Top PNP, PDEA officials meet after near ‘misencounter’

Newly appointed Chief of the Philippine National Police (PNP) Police Gen. Guillermo Lorenzo Eleazar INQUIRER PHOTO / NINO JESUS ORBETA

MANILA, Philippines — The Philippine National Police and the Philippine Drug Enforcement Agency (PDEA) met over the weekend following last Friday’s near misencounter between their operatives at a Quezon City mall parking lot.

Lt. Gen. Guillermo Eleazar, the PNP chief, and Wilkins Villanueva, director-general of PDEA, held a conference on Saturday in Camp Crame attended by senior officials of the two agencies.

Eleazar said the top-level meeting was intended to thresh out concerns over gaps in coordination and interoperability between the agencies, which are in the front line of the war on drugs.

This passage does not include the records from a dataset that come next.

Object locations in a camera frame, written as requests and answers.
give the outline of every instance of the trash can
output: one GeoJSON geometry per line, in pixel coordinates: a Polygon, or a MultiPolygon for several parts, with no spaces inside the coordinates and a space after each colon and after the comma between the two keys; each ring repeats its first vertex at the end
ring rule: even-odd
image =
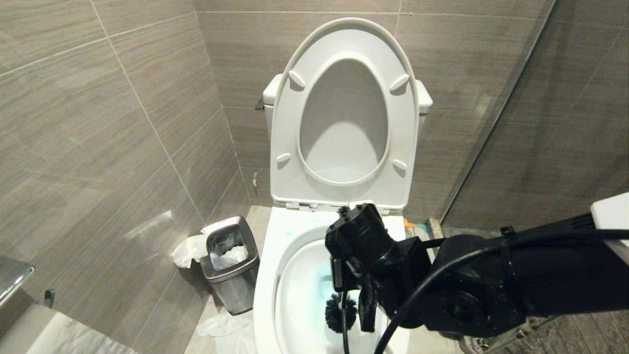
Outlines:
{"type": "Polygon", "coordinates": [[[208,255],[201,258],[201,269],[227,311],[232,315],[253,308],[253,291],[260,257],[251,229],[242,216],[215,222],[202,230],[208,235],[208,255]],[[234,250],[246,251],[246,258],[233,264],[234,250]]]}

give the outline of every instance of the wall tile
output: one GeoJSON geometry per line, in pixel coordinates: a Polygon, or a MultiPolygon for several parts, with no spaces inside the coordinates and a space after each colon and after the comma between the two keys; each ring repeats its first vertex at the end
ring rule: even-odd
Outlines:
{"type": "Polygon", "coordinates": [[[165,163],[53,282],[55,307],[131,346],[177,272],[170,253],[201,226],[165,163]]]}
{"type": "Polygon", "coordinates": [[[242,168],[245,177],[245,186],[251,198],[252,205],[262,205],[265,207],[273,206],[273,198],[271,197],[271,174],[268,169],[260,168],[242,168]],[[253,174],[257,173],[257,185],[253,185],[253,174]]]}
{"type": "Polygon", "coordinates": [[[446,224],[524,229],[627,191],[626,41],[626,30],[551,25],[446,224]]]}
{"type": "Polygon", "coordinates": [[[175,273],[134,349],[151,354],[183,353],[209,297],[209,284],[204,282],[199,272],[180,269],[175,273]]]}
{"type": "Polygon", "coordinates": [[[37,298],[167,156],[107,41],[0,77],[0,242],[37,298]]]}
{"type": "Polygon", "coordinates": [[[413,181],[404,217],[411,222],[426,222],[430,217],[439,217],[452,185],[413,181]]]}
{"type": "Polygon", "coordinates": [[[247,187],[242,178],[240,170],[236,171],[234,177],[232,177],[230,185],[225,190],[225,194],[221,197],[216,208],[209,219],[206,221],[206,225],[213,222],[240,215],[246,217],[251,207],[251,201],[247,194],[247,187]]]}
{"type": "Polygon", "coordinates": [[[0,73],[105,34],[89,1],[0,3],[0,73]]]}
{"type": "Polygon", "coordinates": [[[172,157],[195,206],[206,220],[238,171],[227,121],[219,111],[172,157]]]}
{"type": "Polygon", "coordinates": [[[622,26],[629,17],[627,0],[562,0],[555,10],[557,21],[622,26]]]}
{"type": "Polygon", "coordinates": [[[256,1],[194,0],[197,11],[327,11],[397,13],[398,0],[256,1]]]}
{"type": "Polygon", "coordinates": [[[91,0],[108,35],[194,11],[190,0],[91,0]]]}
{"type": "Polygon", "coordinates": [[[194,15],[111,41],[166,150],[173,155],[221,108],[194,15]]]}
{"type": "Polygon", "coordinates": [[[225,108],[240,166],[269,169],[271,147],[264,111],[225,108]]]}
{"type": "MultiPolygon", "coordinates": [[[[199,13],[225,106],[253,108],[299,44],[338,13],[199,13]]],[[[396,14],[361,15],[393,32],[396,14]]]]}
{"type": "Polygon", "coordinates": [[[401,11],[414,14],[467,14],[538,18],[547,11],[549,0],[402,0],[401,11]]]}

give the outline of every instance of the robotic arm
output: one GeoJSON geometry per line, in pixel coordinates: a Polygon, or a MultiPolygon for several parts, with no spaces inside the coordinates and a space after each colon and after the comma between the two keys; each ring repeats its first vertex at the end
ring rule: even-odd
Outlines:
{"type": "Polygon", "coordinates": [[[404,328],[479,338],[504,333],[527,316],[629,308],[629,267],[603,241],[627,239],[629,232],[597,230],[592,214],[520,232],[504,227],[494,239],[427,242],[393,241],[373,204],[339,214],[325,241],[334,288],[361,290],[363,331],[374,331],[376,306],[391,319],[403,317],[404,328]],[[426,250],[437,246],[431,264],[426,250]],[[446,267],[454,263],[460,266],[446,267]],[[409,307],[420,285],[423,293],[409,307]]]}

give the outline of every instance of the crumpled tissue
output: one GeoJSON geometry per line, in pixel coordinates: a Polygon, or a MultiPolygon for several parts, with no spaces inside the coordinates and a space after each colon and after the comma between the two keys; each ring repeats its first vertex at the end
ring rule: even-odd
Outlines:
{"type": "Polygon", "coordinates": [[[199,261],[208,255],[207,242],[208,235],[201,234],[191,236],[180,243],[170,254],[172,261],[179,268],[190,268],[192,260],[199,261]]]}
{"type": "Polygon", "coordinates": [[[247,248],[245,246],[235,246],[224,255],[219,256],[214,252],[209,253],[209,258],[212,261],[212,266],[215,270],[223,270],[247,259],[247,248]]]}
{"type": "Polygon", "coordinates": [[[255,354],[252,313],[232,316],[222,308],[219,314],[200,323],[197,334],[215,337],[217,354],[255,354]]]}

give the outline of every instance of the toilet
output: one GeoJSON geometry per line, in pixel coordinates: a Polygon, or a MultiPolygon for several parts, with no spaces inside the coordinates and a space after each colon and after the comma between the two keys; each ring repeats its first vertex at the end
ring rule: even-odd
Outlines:
{"type": "MultiPolygon", "coordinates": [[[[326,229],[341,206],[371,202],[389,235],[405,238],[401,212],[432,100],[387,30],[342,18],[305,39],[263,101],[275,206],[253,300],[257,352],[342,354],[342,336],[325,322],[334,293],[326,229]]],[[[357,319],[350,352],[372,353],[388,322],[378,312],[376,331],[365,333],[357,319]]],[[[408,341],[398,328],[386,353],[407,353],[408,341]]]]}

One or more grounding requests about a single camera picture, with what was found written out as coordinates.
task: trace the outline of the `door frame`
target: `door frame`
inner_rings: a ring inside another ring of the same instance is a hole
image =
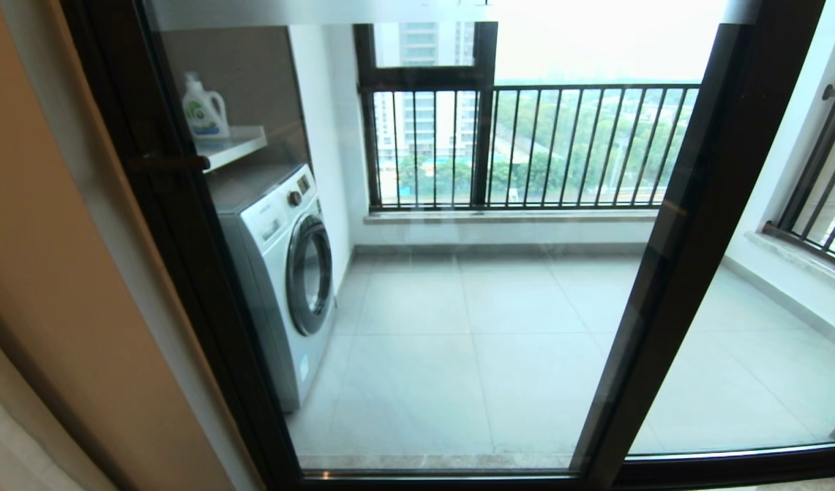
[[[835,444],[627,456],[748,202],[823,2],[767,1],[753,24],[721,26],[714,68],[577,444],[578,475],[334,472],[340,479],[299,468],[144,3],[60,3],[130,186],[265,487],[704,488],[835,475]]]

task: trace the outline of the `glass door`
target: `glass door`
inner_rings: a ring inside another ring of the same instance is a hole
[[[676,447],[688,413],[649,412],[696,400],[661,384],[820,5],[62,4],[269,488],[704,487],[835,462],[719,455],[743,449],[720,432]]]

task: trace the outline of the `front-loading washing machine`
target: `front-loading washing machine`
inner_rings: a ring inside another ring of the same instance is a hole
[[[243,165],[209,190],[281,408],[296,411],[334,317],[332,254],[308,165]]]

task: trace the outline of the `wall shelf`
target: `wall shelf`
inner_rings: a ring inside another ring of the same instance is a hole
[[[196,153],[205,156],[211,172],[267,146],[262,125],[232,125],[228,140],[194,140]]]

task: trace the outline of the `washing machine door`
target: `washing machine door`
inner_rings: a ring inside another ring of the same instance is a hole
[[[287,305],[296,329],[311,336],[333,304],[333,258],[323,222],[305,215],[293,228],[287,254]]]

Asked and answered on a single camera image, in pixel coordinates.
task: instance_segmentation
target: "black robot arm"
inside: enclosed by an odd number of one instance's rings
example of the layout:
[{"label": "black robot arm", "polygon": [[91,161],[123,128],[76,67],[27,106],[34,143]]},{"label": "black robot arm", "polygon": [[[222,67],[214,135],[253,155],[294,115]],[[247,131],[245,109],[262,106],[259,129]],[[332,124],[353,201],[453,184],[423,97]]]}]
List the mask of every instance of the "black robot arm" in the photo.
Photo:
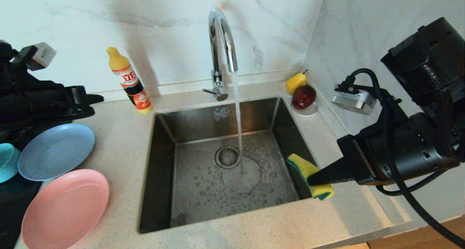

“Illegal drugs syndicates are taking advantage of the weaknesses or gaps in the rules of procedure on coordination and interoperations between the PNP and the PDEA. With PDEA, we will focus on these to avoid future incidents,” Eleazar noted.

Last Friday, operatives of the Quezon City police Novaliches station drug enforcement unit and PDEA agents almost figured in another misencounter when both teams conducted antinarcotics operations simultaneously at a mall parking lot.

Both sides stood down after ascertaining they were from law enforcement agencies conducting legitimate operations.

But their supposed buy-bust operations failed after their targets were spooked by the standoff.

It would have been the second time agents of the two agencies figured in a misencounter since February when operatives of the PNP and PDEA engaged in a shootout near a mall along Commonwealth Avenue, also in Quezon City, where two policemen, a PDEA agent and an informant were killed.

According to the Quezon City police, the special operations unit of Station 6 in Batasan Hills launched a buy-bust operation near the Ever Gotesco Mall late in the afternoon of Feb. 24.

But the people they wanted to entrap were actually agents of PDEA’s Special Enforcement Service agents.

The incident infuriated officials from both agencies and they publicly blamed each other in television interviews for the fatalities. They later clammed up about the incident and referred to a board of inquiry that investigated the matter.

But the findings of the board were not made public.

Eleazar, however, said they would look into the second incident. He did not elaborate.

“We will look into this issue beyond coordination concerns,” he said, adding such incidents should no longer happen.